WHAT YOU NEED TO DO – Make an exact copy of the records, omitting all images.

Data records
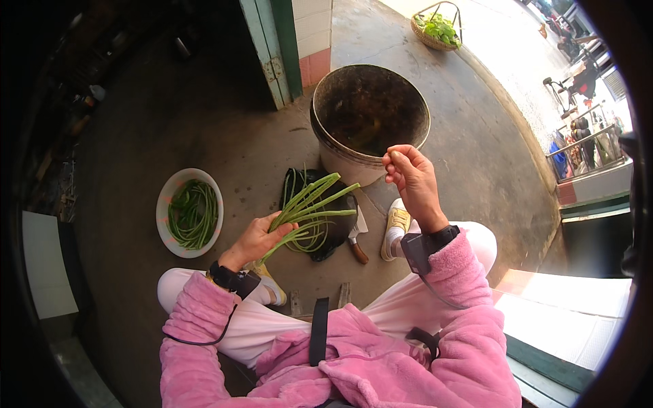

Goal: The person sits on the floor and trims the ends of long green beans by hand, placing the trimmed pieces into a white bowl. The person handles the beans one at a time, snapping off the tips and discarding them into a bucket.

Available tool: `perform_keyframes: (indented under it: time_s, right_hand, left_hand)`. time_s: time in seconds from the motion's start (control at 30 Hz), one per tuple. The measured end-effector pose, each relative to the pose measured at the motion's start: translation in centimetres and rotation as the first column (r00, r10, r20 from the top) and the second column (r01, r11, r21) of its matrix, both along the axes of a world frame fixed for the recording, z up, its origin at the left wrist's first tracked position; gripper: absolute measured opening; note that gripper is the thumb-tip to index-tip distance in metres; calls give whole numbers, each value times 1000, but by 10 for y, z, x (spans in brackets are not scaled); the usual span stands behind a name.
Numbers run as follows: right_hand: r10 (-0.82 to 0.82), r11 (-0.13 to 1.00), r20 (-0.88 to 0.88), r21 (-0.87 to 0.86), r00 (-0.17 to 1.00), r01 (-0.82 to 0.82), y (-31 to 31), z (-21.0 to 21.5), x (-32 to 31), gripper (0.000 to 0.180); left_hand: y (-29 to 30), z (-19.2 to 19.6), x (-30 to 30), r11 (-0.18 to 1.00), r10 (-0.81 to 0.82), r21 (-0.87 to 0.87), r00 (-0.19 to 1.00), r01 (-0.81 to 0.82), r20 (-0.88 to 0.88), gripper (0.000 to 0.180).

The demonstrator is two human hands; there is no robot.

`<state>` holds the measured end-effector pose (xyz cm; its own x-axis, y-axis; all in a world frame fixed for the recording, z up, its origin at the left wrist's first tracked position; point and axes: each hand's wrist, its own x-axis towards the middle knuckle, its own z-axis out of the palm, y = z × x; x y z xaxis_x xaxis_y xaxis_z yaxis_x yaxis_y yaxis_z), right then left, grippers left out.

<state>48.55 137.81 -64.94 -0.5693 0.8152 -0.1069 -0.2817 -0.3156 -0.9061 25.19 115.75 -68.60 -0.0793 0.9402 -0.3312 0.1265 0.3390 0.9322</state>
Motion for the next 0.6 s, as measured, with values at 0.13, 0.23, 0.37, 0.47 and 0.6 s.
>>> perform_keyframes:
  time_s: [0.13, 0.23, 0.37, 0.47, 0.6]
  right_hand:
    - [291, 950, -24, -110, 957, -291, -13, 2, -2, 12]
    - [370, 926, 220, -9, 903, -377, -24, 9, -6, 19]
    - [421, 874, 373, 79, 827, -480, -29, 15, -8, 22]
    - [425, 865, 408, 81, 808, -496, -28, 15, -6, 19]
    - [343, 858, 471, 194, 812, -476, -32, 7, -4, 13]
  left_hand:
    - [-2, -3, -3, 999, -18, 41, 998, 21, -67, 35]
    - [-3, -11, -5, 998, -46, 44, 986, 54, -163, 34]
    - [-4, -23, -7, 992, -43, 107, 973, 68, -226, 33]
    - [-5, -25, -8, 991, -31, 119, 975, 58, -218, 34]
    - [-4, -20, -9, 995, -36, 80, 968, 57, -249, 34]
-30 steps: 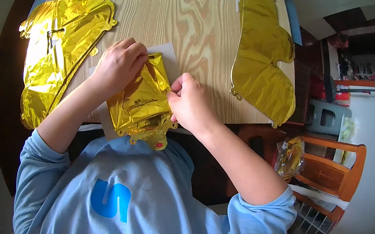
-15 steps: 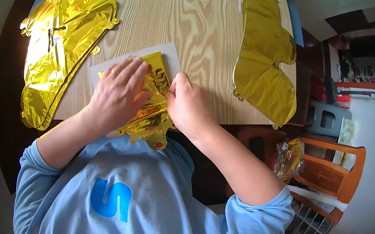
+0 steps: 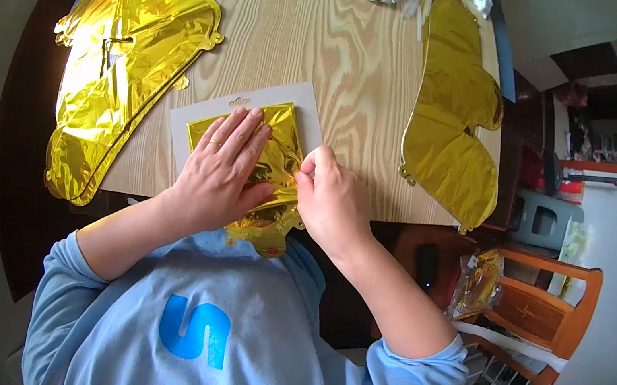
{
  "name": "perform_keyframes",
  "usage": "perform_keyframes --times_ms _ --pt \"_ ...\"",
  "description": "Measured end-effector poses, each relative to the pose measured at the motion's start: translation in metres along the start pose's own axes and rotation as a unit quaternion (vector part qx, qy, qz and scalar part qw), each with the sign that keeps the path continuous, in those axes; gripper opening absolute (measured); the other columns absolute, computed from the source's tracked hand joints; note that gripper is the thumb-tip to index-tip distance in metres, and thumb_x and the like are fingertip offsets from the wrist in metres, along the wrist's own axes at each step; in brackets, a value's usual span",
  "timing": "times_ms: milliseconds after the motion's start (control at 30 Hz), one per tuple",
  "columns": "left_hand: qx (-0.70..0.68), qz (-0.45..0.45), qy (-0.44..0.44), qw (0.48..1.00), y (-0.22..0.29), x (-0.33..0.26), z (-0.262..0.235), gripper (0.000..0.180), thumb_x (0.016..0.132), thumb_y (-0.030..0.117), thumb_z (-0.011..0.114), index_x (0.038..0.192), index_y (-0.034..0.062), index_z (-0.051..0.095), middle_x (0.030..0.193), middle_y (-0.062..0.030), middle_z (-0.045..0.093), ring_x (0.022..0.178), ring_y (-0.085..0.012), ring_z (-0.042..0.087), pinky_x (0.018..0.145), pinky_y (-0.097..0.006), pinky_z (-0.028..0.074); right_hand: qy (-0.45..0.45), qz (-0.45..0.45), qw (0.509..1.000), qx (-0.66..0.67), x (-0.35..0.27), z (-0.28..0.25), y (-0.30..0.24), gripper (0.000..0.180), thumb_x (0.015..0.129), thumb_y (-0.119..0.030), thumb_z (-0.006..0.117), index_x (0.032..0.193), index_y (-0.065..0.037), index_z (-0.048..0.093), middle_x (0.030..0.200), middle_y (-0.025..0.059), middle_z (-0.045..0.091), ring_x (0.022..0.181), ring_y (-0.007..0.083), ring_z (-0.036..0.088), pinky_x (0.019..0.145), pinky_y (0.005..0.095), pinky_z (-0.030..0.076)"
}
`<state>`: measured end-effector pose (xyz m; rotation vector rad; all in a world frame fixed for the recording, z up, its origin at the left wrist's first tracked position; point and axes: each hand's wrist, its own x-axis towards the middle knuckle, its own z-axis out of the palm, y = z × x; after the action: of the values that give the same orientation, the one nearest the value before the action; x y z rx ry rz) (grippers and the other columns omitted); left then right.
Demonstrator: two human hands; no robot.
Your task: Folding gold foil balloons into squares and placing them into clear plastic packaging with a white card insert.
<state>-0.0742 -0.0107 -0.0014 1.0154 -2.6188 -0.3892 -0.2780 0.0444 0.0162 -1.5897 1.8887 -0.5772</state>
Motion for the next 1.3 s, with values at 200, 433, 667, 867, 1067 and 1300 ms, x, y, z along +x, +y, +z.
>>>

EXERCISE OUTPUT –
Goal: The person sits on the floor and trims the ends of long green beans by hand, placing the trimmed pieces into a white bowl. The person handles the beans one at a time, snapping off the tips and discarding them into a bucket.

Available tool: `perform_keyframes: (indented under it: time_s, right_hand, left_hand)`. time_s: time in seconds from the motion's start (control at 30 Hz), one per tuple. The measured end-effector pose, each relative to the pose measured at the motion's start: translation in centimetres and rotation as the first column (r00, r10, r20 from the top) and the second column (r01, r11, r21) of its matrix, both along the axes of a world frame fixed for the recording, z up, its origin at the left wrist's first tracked position; gripper: absolute measured opening; note that gripper is the thumb-tip to index-tip distance in metres; calls give whole numbers, each value times 1000, but by 10 for y, z, x (spans in brackets are not scaled); the usual span stands behind a name.
Numbers run as follows: right_hand: r10 (-0.82 to 0.82), r11 (-0.13 to 1.00), r20 (-0.88 to 0.88), r21 (-0.87 to 0.86), r00 (-0.17 to 1.00), r01 (-0.82 to 0.82), y (-31 to 31), z (-21.0 to 21.5), x (-32 to 31), gripper (0.000 to 0.180); left_hand: y (-29 to 30), z (-19.2 to 19.6), x (-30 to 30), r11 (-0.18 to 1.00), r10 (-0.81 to 0.82), r21 (-0.87 to 0.87), r00 (-0.19 to 1.00), r01 (-0.81 to 0.82), r20 (-0.88 to 0.88), gripper (0.000 to 0.180).

The demonstrator is two human hands; there is no robot.

`<state>` holds the measured end-effector pose (xyz cm; its own x-axis, y-axis; all in a world frame fixed for the recording, z up, its origin at the left wrist's first tracked position; point and axes: each hand's wrist, its own x-axis towards the middle knuckle, its own z-axis out of the palm, y = z × x; x y z xaxis_x xaxis_y xaxis_z yaxis_x yaxis_y yaxis_z), right then left, grippers left out.

<state>48.55 137.81 -64.94 -0.5693 0.8152 -0.1069 -0.2817 -0.3156 -0.9061 25.19 115.75 -68.60 -0.0793 0.9402 -0.3312 0.1265 0.3390 0.9322</state>
Motion for the next 0.6 s, as measured, with values at 0.13, 0.23, 0.37, 0.47 and 0.6 s.
>>> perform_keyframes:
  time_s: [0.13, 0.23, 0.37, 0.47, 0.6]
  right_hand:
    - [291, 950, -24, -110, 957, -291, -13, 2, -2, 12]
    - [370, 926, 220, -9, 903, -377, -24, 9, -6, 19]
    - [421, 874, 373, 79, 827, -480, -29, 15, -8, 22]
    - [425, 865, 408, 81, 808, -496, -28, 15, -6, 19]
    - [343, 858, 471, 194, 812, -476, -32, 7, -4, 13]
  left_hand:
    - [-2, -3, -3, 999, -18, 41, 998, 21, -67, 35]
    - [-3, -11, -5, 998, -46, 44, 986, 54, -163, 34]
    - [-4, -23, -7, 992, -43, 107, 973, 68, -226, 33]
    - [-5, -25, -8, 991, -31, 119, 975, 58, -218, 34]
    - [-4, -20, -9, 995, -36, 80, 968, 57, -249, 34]
-30 steps: 
-15 steps: 
+0 steps: 
{
  "name": "perform_keyframes",
  "usage": "perform_keyframes --times_ms _ --pt \"_ ...\"",
  "description": "Measured end-effector poses, each relative to the pose measured at the motion's start: translation in metres along the start pose's own axes and rotation as a unit quaternion (vector part qx, qy, qz and scalar part qw), each with the sign that keeps the path continuous, in those axes; gripper opening absolute (measured); the other columns absolute, computed from the source's tracked hand joints; note that gripper is the thumb-tip to index-tip distance in metres, and thumb_x and the like are fingertip offsets from the wrist in metres, along the wrist's own axes at each step; in brackets, a value's usual span",
  "timing": "times_ms: milliseconds after the motion's start (control at 30 Hz), one per tuple",
  "columns": "left_hand: qx (-0.70..0.68), qz (-0.45..0.45), qy (-0.44..0.44), qw (0.48..1.00), y (-0.22..0.29), x (-0.33..0.26), z (-0.262..0.235), gripper (0.000..0.180), thumb_x (0.016..0.132), thumb_y (-0.030..0.117), thumb_z (-0.011..0.114), index_x (0.038..0.192), index_y (-0.034..0.062), index_z (-0.051..0.095), middle_x (0.030..0.193), middle_y (-0.062..0.030), middle_z (-0.045..0.093), ring_x (0.022..0.178), ring_y (-0.085..0.012), ring_z (-0.042..0.087), pinky_x (0.018..0.145), pinky_y (-0.097..0.006), pinky_z (-0.028..0.074); right_hand: qy (-0.45..0.45), qz (-0.45..0.45), qw (0.509..1.000), qx (-0.66..0.67), x (-0.35..0.27), z (-0.28..0.25), y (-0.30..0.24), gripper (0.000..0.180), thumb_x (0.015..0.129), thumb_y (-0.119..0.030), thumb_z (-0.006..0.117), index_x (0.032..0.193), index_y (-0.065..0.037), index_z (-0.048..0.093), middle_x (0.030..0.200), middle_y (-0.025..0.059), middle_z (-0.045..0.091), ring_x (0.022..0.181), ring_y (-0.007..0.083), ring_z (-0.036..0.088), pinky_x (0.019..0.145), pinky_y (0.005..0.095), pinky_z (-0.030..0.076)"
}
`<state>`: measured end-effector pose (xyz m; rotation vector rad; all in a world frame fixed for the recording, z up, its origin at the left wrist's first tracked position; point and axes: each hand's wrist, its own x-axis towards the middle knuckle, its own z-axis out of the palm, y = z × x; after the action: of the values that give the same orientation, the one nearest the value before the action; x y z rx ry rz) (grippers and the other columns omitted); left then right.
Demonstrator: two human hands; no robot.
Your task: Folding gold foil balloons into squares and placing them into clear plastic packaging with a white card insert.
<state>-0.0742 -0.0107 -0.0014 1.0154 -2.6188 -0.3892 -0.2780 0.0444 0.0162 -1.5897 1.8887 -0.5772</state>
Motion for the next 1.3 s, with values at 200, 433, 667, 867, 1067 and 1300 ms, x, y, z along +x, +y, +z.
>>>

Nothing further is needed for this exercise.